The WHO MONICA study has generated one of the most comprehensive datasets on the prevalence of obesity worldwide (25). About 15% of men and 22% of women are obese in European countries. The most recent data from the USA show that the prevalence of obesity is 10–20% in men and 10–25% in women (26). In general, developed countries have a higher prevalence of overweight and obesity. The secular trends suggest a definite increase (2). While the problem of obesity is of a lesser magnitude in developing countries, the increase observed over the years even in these regions is a cause for concern.
The study has limitations. The sample is not representative of the population of Delhi as the rural areas that constitute about 10% of the population are over-represented. However, as the selected areas were scattered across the city and each had a wide socioeconomic spectrum, it may reflect the true situation in Delhi as far as the distribution of BMI is concerned. The disproportionately larger rural sample provided an opportunity to compare urban-rural areas.
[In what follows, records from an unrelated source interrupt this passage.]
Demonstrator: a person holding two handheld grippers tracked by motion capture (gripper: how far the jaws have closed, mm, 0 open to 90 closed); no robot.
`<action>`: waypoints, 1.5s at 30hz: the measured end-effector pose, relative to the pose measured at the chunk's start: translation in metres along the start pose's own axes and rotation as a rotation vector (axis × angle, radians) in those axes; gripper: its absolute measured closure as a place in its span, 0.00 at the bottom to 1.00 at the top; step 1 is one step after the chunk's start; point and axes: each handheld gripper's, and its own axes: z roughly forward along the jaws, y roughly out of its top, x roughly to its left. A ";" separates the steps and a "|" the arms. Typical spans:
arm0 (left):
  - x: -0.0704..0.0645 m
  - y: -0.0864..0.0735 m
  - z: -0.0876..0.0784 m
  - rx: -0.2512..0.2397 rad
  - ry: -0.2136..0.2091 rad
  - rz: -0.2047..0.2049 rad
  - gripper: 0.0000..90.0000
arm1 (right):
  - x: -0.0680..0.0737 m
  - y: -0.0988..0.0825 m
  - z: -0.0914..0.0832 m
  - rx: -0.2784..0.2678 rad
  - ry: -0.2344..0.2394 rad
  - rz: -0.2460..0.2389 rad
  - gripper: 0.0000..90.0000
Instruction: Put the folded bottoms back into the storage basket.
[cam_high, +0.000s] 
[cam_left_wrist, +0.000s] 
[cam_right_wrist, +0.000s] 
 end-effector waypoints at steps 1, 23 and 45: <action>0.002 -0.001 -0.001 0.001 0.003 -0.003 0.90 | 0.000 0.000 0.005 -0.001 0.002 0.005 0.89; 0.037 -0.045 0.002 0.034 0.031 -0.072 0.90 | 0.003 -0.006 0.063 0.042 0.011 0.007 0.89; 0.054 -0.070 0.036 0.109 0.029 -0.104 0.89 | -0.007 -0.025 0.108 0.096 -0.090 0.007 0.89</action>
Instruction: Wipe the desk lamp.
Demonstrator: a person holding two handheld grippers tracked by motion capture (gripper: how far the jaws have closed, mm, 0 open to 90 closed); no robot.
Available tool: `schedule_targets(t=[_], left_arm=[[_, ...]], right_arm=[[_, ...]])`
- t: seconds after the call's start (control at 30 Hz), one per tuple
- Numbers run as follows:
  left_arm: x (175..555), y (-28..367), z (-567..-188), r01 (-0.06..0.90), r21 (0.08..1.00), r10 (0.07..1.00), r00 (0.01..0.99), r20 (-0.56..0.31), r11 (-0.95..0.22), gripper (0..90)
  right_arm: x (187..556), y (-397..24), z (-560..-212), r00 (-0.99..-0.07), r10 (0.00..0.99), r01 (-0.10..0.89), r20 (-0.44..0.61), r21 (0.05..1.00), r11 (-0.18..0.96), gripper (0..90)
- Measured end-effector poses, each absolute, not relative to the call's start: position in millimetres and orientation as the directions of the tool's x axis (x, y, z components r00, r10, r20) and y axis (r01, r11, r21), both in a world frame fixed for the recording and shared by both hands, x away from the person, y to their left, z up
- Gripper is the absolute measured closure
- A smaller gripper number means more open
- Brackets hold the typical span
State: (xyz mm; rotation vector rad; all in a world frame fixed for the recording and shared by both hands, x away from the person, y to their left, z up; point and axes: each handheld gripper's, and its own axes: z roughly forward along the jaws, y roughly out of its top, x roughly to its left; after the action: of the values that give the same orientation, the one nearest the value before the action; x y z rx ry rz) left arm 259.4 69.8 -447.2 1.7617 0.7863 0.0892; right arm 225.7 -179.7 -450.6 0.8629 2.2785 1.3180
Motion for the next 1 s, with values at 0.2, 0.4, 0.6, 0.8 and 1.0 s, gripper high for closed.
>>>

As shown in the present study, the problem of overweight and obesity is significant especially in urban areas and among females and co-exists with a high prevalence of underweight subjects. This agrees with the data of Berrios et al. from other developing countries showing the co-existence of both the nutritional problems (19). The burden of obesity shifts towards the groups with lower socioeconomic status as the gross national product of the country increases (27). India appears to be in a stage of nutritional transition, especially in urban areas. In the backdrop of early origin of adult disease, nutrition transition poses a major challenge for the future (28,29). Efforts at the national level are needed to address the problem of overnutrition on one hand and combat undernutrition on the other.
Financial support for the study titled “An epidemiological investigation into respiratory morbidity due to air pollution in Delhi” was supported by the World Health Organization (WHO). This work is based on data collected in a study titled “An epidemiological investigation into respiratory morbidity due to air pollution in Delhi” sponsored by the Ministry of Environment and Forests, Government of India and funded by WHO.